Problem:
Repeat exactly the lines of the entries below from the one with "From the lens to" through the one with "3.6, 9.2, 1.2", both ends included, and nothing else.

═══ Data shown ═══

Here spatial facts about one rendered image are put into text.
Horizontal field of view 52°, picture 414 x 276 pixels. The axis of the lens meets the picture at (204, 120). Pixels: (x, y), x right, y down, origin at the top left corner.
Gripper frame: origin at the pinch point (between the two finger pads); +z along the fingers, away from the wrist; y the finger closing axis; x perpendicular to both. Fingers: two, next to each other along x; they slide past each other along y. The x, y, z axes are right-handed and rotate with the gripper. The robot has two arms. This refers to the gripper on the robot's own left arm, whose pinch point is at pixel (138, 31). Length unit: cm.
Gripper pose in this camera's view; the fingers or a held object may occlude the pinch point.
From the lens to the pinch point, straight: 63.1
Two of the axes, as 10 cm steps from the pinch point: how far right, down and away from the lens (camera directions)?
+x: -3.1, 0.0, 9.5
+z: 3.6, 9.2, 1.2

═══
═══ Data shown ═══

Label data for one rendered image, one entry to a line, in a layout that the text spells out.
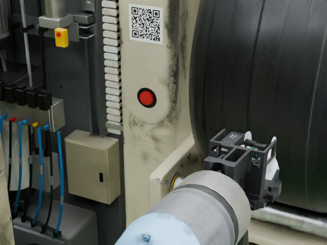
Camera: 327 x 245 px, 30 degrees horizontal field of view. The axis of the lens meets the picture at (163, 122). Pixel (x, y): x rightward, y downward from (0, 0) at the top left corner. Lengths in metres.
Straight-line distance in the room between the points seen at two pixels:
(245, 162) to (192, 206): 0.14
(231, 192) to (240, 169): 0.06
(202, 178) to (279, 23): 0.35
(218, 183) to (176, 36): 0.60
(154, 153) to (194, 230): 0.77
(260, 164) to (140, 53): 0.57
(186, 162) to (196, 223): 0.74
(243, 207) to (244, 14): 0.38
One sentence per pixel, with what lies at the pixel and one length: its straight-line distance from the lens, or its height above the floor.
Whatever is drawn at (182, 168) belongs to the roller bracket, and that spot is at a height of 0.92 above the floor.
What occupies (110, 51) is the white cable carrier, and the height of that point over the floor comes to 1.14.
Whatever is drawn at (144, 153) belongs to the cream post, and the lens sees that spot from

═══

Expected answer:
From the lens to the pinch point, straight: 63.1
Two of the axes, as 10 cm steps from the pinch point: how far right, down and away from the lens (camera directions)?
+x: -3.1, 0.0, 9.5
+z: 3.6, 9.2, 1.2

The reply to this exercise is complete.